Task brief -> Among the entries below, count each line holding the word "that". Write only the number.

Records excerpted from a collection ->
************

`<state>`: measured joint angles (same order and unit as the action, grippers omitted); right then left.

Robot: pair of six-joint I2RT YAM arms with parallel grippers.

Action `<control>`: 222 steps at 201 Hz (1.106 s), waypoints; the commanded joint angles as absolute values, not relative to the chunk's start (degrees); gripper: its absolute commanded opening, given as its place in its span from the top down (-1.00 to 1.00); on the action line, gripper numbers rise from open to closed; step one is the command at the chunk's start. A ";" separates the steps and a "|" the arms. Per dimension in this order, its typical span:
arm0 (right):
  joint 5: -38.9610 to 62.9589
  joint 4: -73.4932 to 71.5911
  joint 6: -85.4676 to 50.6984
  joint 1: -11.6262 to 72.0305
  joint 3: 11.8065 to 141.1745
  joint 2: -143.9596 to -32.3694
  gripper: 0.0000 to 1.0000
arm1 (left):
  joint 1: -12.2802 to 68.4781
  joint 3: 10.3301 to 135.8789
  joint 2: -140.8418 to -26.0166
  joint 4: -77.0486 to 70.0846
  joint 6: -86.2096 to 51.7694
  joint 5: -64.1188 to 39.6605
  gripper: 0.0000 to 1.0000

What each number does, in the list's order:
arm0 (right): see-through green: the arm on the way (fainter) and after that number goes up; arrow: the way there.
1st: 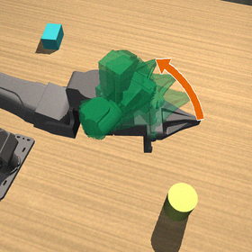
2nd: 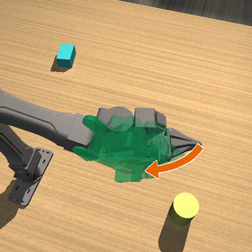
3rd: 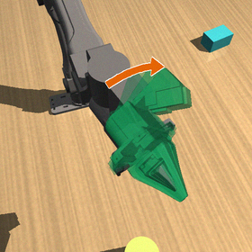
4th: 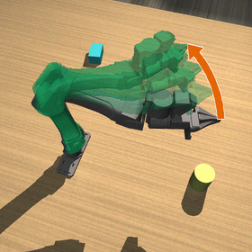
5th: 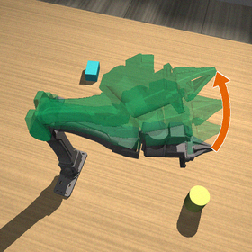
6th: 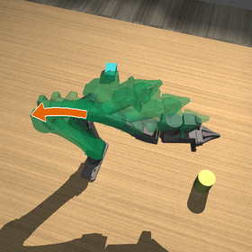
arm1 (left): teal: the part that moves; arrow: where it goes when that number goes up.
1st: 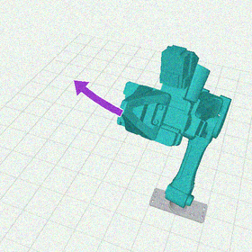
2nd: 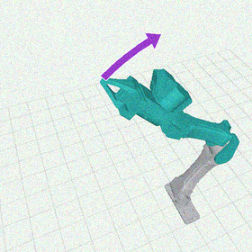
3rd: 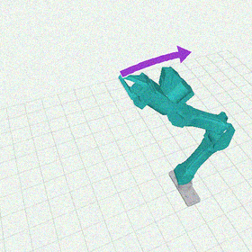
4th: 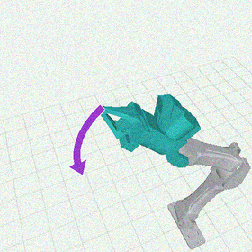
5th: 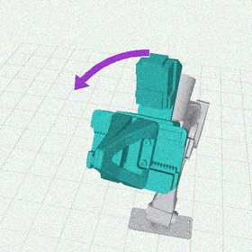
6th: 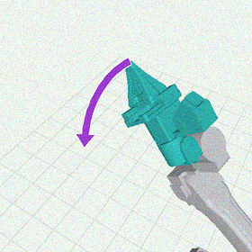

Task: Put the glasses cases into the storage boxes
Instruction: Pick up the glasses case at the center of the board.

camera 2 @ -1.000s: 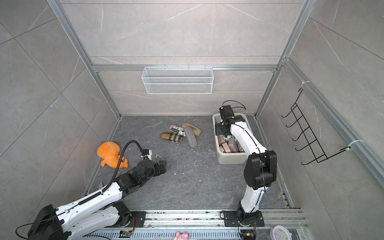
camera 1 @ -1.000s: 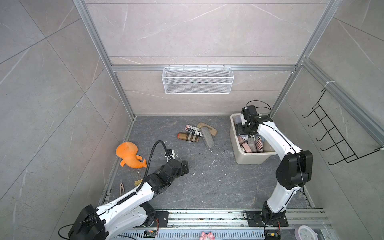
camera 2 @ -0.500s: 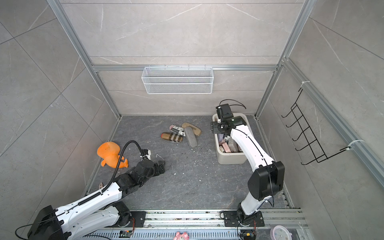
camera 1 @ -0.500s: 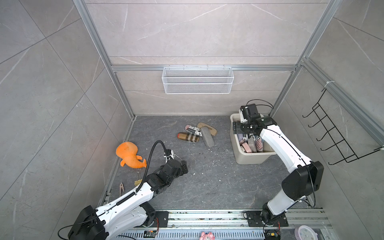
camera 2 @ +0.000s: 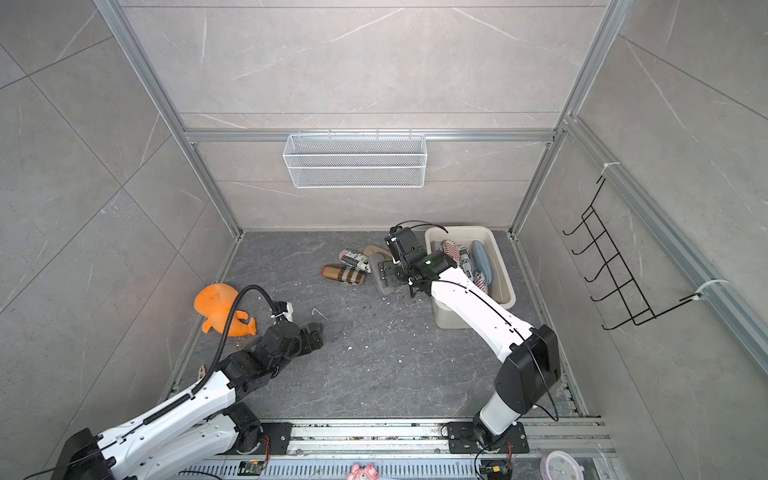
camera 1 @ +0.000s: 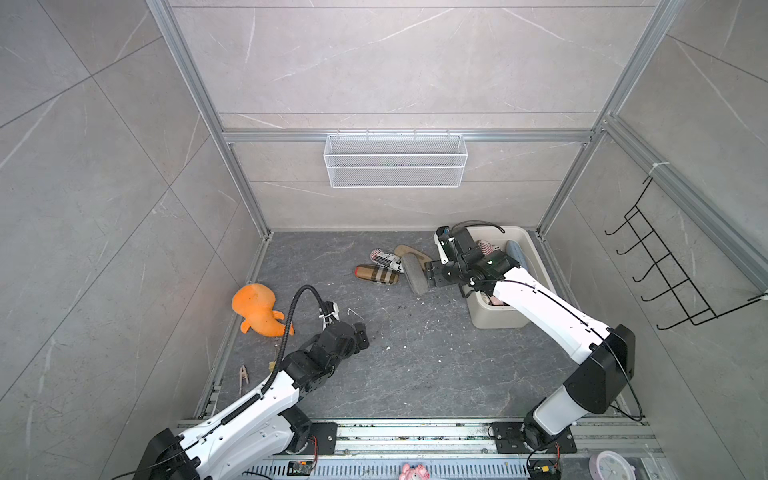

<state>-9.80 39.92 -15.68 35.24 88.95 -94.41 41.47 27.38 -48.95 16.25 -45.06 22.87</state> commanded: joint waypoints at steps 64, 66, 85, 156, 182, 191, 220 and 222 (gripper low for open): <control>-2.70 34.34 -15.48 35.66 91.52 -103.53 -0.86 | 41.22 26.28 -47.72 18.56 -46.81 24.17 -0.97; -2.45 34.16 -15.40 35.68 91.55 -103.67 -0.87 | 41.22 26.32 -47.72 18.55 -46.84 24.17 -0.96; -3.11 32.99 -15.32 35.67 90.92 -104.45 -0.87 | 41.22 26.20 -47.97 17.91 -46.64 23.97 -0.96; -3.70 32.33 -15.83 34.67 89.73 -106.29 -0.82 | 41.24 25.15 -50.35 15.82 -48.76 23.43 -0.96; -1.09 32.62 -15.61 33.34 90.73 -107.64 -0.82 | 41.23 26.20 -50.45 17.72 -48.97 22.77 -0.96; -1.19 32.89 -15.11 33.15 91.19 -108.11 -0.83 | 41.24 26.42 -50.36 18.17 -49.01 23.00 -0.96; -0.41 34.25 -14.88 31.62 92.70 -110.16 -0.88 | 41.22 25.79 -50.67 16.30 -50.47 23.37 -0.96; -0.17 34.16 -14.93 31.44 92.65 -110.20 -0.88 | 41.22 25.76 -50.77 16.09 -50.70 23.38 -0.96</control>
<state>-1.85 33.17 -15.42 32.56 90.72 -108.44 41.47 25.28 -50.39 17.85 -48.45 23.33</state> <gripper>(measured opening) 0.933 0.981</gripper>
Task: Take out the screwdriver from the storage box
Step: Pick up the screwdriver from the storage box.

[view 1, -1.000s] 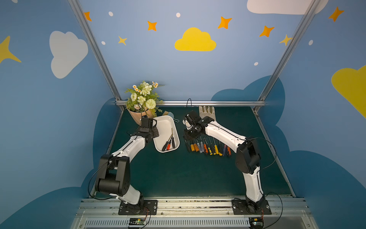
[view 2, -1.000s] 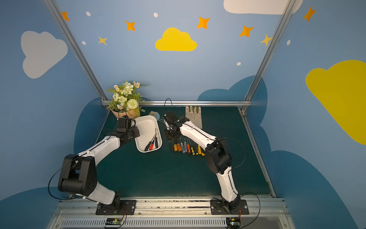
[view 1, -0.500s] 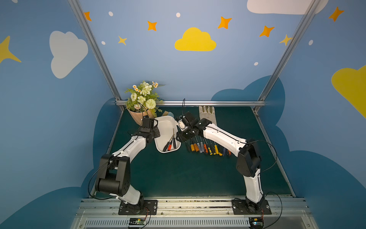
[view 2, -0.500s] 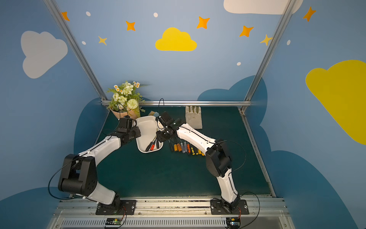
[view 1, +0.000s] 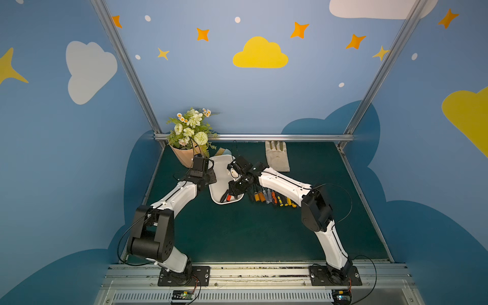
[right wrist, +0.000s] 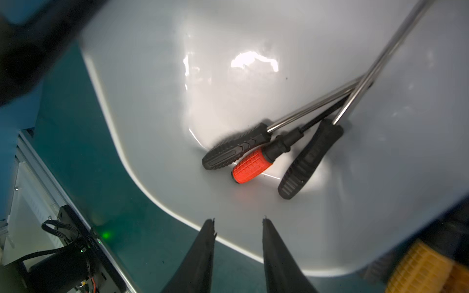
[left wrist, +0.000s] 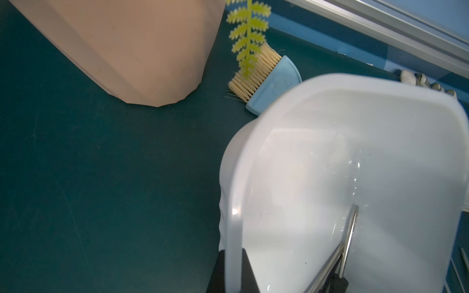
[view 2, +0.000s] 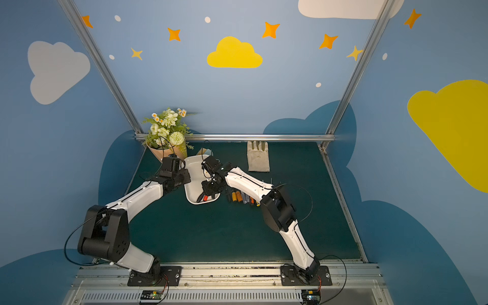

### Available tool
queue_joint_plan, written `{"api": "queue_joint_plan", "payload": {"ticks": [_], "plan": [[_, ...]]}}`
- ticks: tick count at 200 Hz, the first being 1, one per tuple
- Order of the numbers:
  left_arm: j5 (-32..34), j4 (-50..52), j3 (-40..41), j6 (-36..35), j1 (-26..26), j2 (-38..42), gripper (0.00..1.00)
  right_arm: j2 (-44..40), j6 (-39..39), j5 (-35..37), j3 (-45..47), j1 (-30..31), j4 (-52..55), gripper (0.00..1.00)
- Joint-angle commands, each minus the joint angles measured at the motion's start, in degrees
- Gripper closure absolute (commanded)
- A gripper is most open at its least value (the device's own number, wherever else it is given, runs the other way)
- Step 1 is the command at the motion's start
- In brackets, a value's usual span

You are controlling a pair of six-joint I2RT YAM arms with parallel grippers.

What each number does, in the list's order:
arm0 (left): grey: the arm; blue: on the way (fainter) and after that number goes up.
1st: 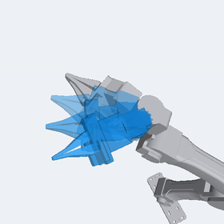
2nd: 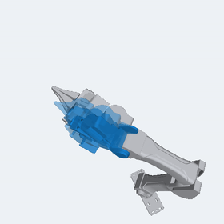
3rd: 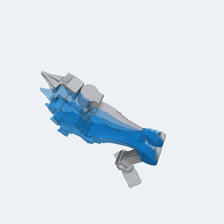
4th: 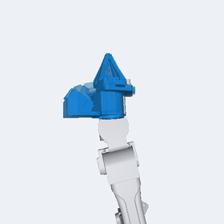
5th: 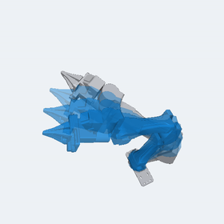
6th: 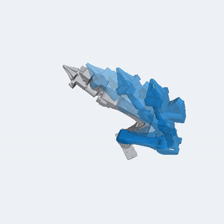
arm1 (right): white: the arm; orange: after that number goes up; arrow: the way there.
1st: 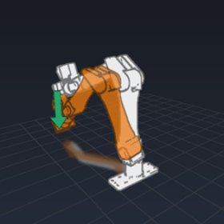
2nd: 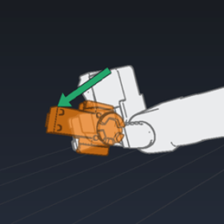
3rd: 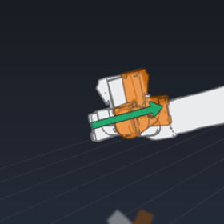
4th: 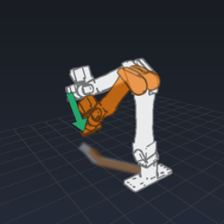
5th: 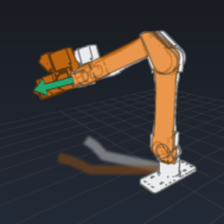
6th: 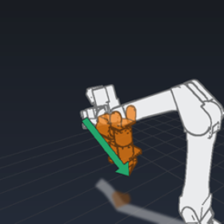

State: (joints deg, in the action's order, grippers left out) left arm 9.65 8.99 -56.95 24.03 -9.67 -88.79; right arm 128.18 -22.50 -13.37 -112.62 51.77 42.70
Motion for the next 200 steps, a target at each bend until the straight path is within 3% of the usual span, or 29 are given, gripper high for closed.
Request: {"api": "queue_joint_plan", "payload": {"ticks": [1, 71, 109, 150, 200], "plan": [[-0.9, -1.3, -0.5, 1.1, -0.1, 2.8, 0.98, 1.4, -6.8, -4.4, -2.2, 0.6, 0.3, 0.64], [-1.7, -1.1, -0.7, 1.9, -0.1, 1.7, 0.98, 5.4, -15.8, -6.1, -1.8, 1.4, -4.8, 0.63], [-1.6, -1.2, -0.6, 1.9, -0.1, 2.1, 0.98, 7.3, -15.7, -0.2, -4.0, 1.5, 0.9, 0.63], [-1.7, -1.0, -0.6, 1.9, -0.1, 2.2, 0.98, 11.2, -12.6, 10.8, -11.3, 1.9, 10.1, 0.66], [-1.6, -1.0, -0.6, 2.0, -0.1, 2.2, 0.98, 14.6, -11.7, 13.3, -15.2, 1.8, 8.7, 0.63]]}}
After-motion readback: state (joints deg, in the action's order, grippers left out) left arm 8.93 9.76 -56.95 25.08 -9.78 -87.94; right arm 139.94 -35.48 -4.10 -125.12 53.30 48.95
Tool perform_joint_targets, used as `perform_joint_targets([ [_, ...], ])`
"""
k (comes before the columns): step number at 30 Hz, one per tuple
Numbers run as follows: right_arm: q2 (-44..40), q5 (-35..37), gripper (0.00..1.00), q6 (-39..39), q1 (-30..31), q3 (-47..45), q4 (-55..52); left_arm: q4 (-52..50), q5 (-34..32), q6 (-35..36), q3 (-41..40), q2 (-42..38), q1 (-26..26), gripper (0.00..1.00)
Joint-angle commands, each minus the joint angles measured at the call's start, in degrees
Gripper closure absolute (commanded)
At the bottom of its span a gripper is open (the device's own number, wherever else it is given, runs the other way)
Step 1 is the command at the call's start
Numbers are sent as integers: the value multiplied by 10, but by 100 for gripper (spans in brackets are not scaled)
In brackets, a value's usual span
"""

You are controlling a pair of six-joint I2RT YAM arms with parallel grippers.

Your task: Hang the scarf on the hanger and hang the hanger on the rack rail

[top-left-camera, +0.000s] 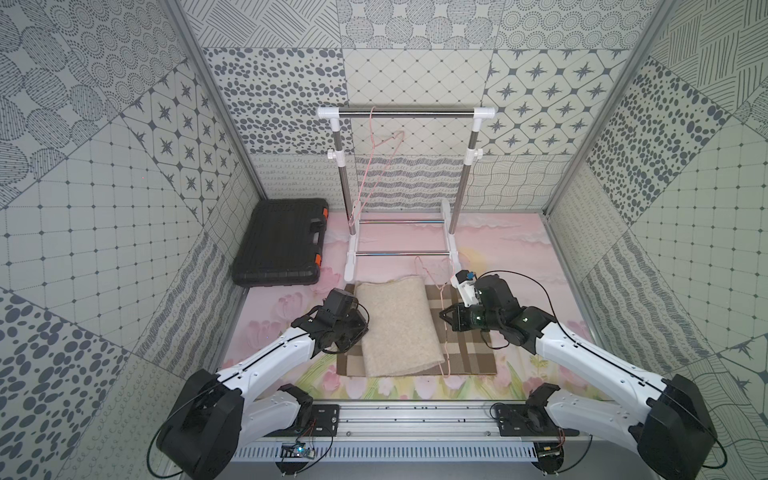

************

Output of the exercise -> 4